**EXERCISE OBJECTIVE:** Copy every line below where the string "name" is found.
= = = = = = =
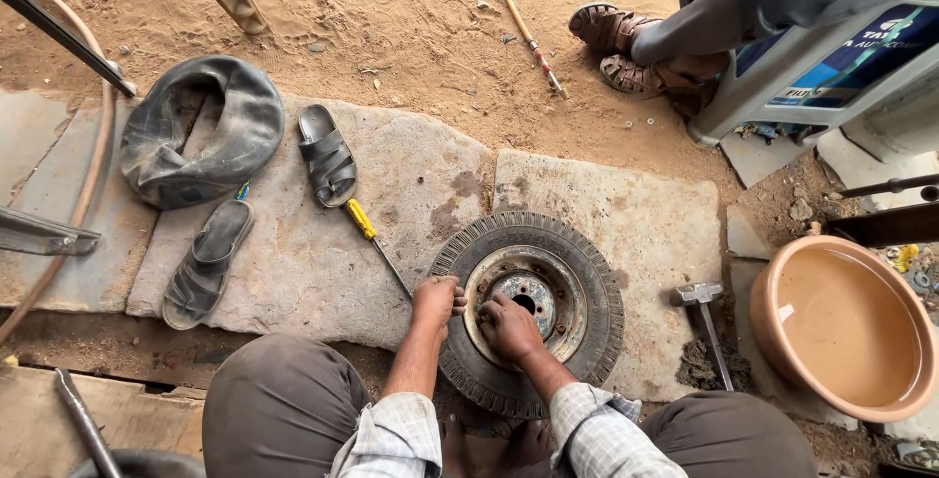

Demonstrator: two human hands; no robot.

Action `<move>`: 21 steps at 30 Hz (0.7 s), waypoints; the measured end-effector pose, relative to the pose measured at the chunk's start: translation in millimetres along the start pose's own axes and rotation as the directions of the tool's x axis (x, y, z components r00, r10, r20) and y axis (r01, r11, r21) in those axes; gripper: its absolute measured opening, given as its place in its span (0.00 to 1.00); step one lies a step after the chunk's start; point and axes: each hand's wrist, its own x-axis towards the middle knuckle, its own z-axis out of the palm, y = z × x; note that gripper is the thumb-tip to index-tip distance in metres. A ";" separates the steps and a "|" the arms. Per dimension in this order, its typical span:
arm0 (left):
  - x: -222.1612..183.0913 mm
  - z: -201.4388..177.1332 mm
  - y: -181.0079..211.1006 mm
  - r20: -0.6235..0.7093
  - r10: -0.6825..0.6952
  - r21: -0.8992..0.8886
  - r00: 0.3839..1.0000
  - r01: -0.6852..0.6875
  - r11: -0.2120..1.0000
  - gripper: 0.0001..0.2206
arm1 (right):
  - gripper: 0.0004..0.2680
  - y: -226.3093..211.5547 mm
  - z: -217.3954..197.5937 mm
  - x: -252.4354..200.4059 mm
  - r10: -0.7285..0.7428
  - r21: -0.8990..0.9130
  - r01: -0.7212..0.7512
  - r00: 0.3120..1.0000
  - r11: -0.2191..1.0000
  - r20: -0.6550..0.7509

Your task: Replacing or repairing a small motorcycle or scooter tire and rim assembly.

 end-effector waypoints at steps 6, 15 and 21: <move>10.2 -0.6 -9.3 -0.008 -0.016 -0.018 1.000 0.016 1.000 0.09 | 0.05 -5.4 -5.4 -1.8 0.002 -0.022 -0.002 1.000 1.000 0.012; 20.7 1.4 -18.7 0.002 0.013 -0.017 1.000 -0.013 1.000 0.09 | 0.05 0.6 -1.5 1.8 -0.038 0.000 0.038 0.999 0.999 0.000; 22.0 1.3 -20.4 0.006 0.018 -0.030 1.000 -0.018 0.999 0.09 | 0.05 3.7 0.4 2.9 -0.013 -0.010 0.014 1.000 1.000 0.027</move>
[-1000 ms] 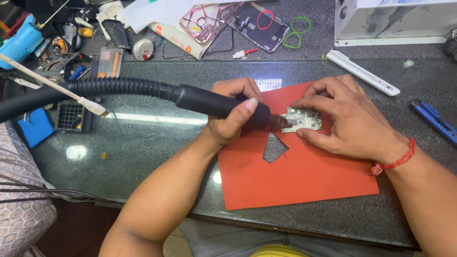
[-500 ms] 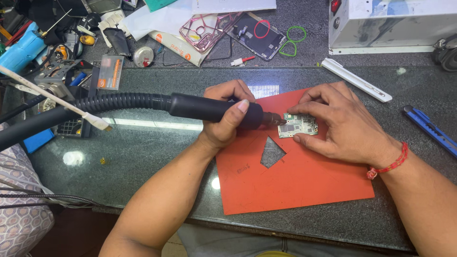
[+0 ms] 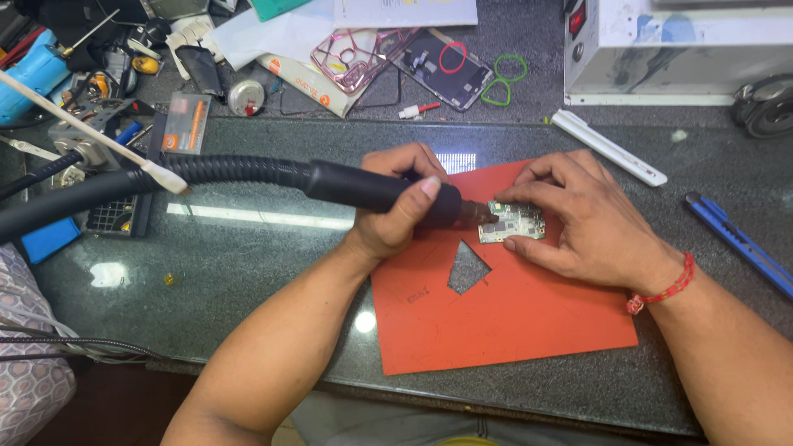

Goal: The person heats a circuit board with a hot air station, moving the nozzle across different components while holding the board steady on a red mat.

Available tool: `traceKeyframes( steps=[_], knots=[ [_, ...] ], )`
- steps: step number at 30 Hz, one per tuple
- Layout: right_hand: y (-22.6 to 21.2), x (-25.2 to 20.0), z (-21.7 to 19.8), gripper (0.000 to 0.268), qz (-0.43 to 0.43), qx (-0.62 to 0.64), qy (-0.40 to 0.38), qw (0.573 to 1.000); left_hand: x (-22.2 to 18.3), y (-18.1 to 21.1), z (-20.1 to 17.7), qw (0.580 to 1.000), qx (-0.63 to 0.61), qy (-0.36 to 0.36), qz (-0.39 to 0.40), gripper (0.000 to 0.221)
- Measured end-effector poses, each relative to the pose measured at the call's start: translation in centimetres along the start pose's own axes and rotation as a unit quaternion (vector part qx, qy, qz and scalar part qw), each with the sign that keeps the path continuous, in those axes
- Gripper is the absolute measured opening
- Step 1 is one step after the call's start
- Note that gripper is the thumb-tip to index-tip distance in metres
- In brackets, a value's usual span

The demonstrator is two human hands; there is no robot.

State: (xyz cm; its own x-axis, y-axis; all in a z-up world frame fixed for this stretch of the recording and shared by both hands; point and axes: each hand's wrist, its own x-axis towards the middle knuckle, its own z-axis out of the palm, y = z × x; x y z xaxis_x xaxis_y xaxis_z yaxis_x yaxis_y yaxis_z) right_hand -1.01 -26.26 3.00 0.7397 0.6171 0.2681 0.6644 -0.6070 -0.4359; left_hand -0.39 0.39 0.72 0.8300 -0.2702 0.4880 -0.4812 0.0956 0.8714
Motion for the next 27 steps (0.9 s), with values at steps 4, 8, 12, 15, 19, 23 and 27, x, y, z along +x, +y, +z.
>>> traceKeyframes(
  steps=[4,8,12,15,19,23,27],
  knots=[
    [0.13,0.02,0.06,0.046,0.008,0.006,-0.009,1.0,0.12,-0.27,-0.08,0.998,0.039,-0.028,0.031,0.036],
    [0.27,0.09,-0.02,0.048,-0.012,0.004,0.001,1.0,0.0,-0.35,-0.15,0.998,0.012,-0.045,0.033,0.036],
    [-0.03,0.03,-0.02,0.047,0.011,0.004,-0.009,1.0,-0.06,-0.38,-0.22,0.999,-0.032,-0.029,0.008,0.035],
    [0.03,0.01,0.09,0.048,0.012,0.007,-0.008,1.0,-0.12,-0.55,0.01,1.0,-0.008,0.018,-0.021,0.034],
    [-0.03,0.03,0.02,0.049,0.009,0.007,-0.008,1.0,0.04,-0.57,0.01,0.999,-0.017,0.032,-0.01,0.033],
    [-0.09,0.17,-0.05,0.047,0.016,0.003,-0.003,1.0,0.44,-0.35,0.1,1.0,0.005,0.025,-0.018,0.033],
    [0.28,0.04,0.03,0.051,0.014,0.011,-0.011,1.0,0.35,-0.56,0.07,0.999,0.018,0.03,0.007,0.035]
  ],
)
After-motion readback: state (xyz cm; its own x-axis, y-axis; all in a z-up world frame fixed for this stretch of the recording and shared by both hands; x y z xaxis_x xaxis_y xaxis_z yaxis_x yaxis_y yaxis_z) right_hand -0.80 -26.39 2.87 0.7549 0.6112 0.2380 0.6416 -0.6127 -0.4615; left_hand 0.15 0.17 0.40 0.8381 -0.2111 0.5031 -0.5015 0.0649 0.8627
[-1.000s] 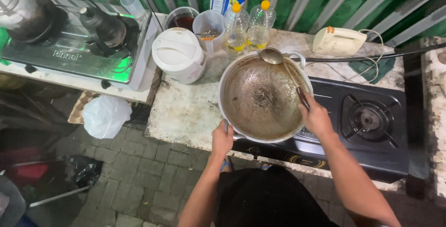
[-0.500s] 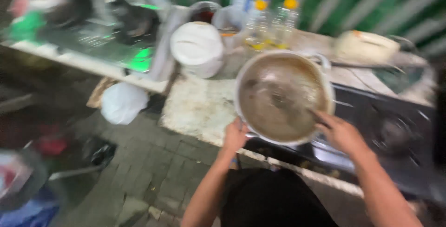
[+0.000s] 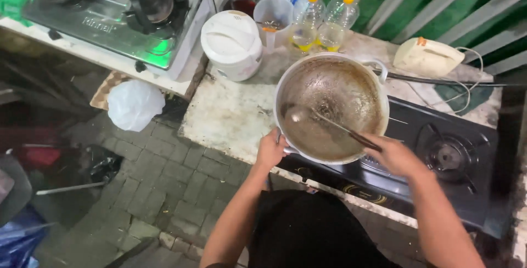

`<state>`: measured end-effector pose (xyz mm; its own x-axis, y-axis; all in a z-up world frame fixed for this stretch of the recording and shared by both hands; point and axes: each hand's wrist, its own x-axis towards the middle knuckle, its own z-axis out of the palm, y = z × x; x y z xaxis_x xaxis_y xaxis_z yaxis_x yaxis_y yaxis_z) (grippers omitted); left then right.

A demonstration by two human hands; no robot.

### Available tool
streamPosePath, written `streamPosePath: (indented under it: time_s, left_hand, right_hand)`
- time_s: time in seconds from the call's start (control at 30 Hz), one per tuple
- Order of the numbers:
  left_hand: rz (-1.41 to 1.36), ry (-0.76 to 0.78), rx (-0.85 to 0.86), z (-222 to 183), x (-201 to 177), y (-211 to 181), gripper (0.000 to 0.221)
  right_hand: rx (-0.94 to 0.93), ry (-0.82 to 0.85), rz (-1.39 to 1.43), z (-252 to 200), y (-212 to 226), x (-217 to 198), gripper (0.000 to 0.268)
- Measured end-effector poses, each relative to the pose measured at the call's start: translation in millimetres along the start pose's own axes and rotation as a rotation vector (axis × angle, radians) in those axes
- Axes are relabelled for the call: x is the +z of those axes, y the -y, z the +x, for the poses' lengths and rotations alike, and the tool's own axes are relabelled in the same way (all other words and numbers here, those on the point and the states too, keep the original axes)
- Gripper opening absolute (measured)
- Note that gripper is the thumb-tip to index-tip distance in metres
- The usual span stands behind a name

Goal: Stirring a mixture in a pot on a stove and adding liquid from a kettle.

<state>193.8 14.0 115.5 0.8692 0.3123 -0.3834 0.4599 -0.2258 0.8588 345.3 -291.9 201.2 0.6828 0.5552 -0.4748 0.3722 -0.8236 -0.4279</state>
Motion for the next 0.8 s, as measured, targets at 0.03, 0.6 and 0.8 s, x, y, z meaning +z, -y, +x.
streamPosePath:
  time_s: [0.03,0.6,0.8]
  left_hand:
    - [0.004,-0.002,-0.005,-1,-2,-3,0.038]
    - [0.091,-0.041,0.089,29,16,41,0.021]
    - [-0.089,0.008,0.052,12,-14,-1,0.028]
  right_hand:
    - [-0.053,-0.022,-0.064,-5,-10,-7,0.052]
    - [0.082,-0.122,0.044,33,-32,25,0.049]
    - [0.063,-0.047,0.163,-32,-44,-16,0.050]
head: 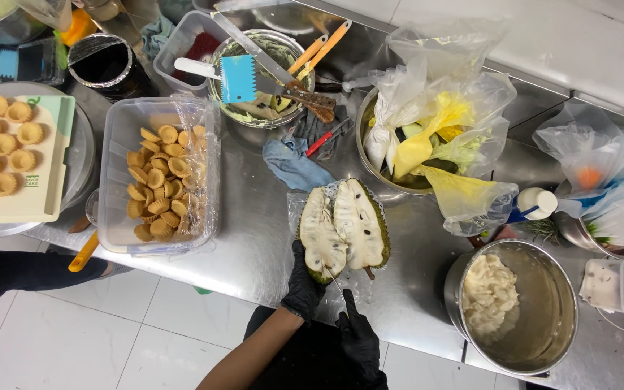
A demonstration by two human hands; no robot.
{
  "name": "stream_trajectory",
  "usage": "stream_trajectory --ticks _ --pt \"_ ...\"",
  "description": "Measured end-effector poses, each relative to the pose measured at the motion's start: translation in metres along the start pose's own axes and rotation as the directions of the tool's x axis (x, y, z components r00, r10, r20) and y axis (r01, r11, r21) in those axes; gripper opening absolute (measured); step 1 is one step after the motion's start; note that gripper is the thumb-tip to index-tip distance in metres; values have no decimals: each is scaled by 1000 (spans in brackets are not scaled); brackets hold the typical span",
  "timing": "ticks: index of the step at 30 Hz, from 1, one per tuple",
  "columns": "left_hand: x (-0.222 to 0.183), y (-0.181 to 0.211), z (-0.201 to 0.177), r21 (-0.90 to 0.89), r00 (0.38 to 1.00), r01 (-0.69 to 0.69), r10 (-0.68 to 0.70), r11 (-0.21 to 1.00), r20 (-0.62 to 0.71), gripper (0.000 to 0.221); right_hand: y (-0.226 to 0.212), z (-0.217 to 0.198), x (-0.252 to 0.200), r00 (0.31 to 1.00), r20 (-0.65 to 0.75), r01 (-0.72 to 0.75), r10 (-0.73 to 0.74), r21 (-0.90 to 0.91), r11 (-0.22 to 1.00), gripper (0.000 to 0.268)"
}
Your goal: Cutting open a soursop fruit and removing the pulp for baking preparations.
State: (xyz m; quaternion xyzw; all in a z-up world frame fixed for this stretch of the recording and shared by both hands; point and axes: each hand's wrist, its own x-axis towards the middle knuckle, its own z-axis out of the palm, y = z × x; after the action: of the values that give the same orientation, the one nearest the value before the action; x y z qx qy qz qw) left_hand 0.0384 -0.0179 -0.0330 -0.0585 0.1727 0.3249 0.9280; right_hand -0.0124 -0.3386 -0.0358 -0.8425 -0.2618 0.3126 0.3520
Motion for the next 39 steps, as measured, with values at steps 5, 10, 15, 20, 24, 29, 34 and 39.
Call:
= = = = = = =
**RESULT BELOW:**
- The usual span stands behind a name
  "name": "stream_trajectory",

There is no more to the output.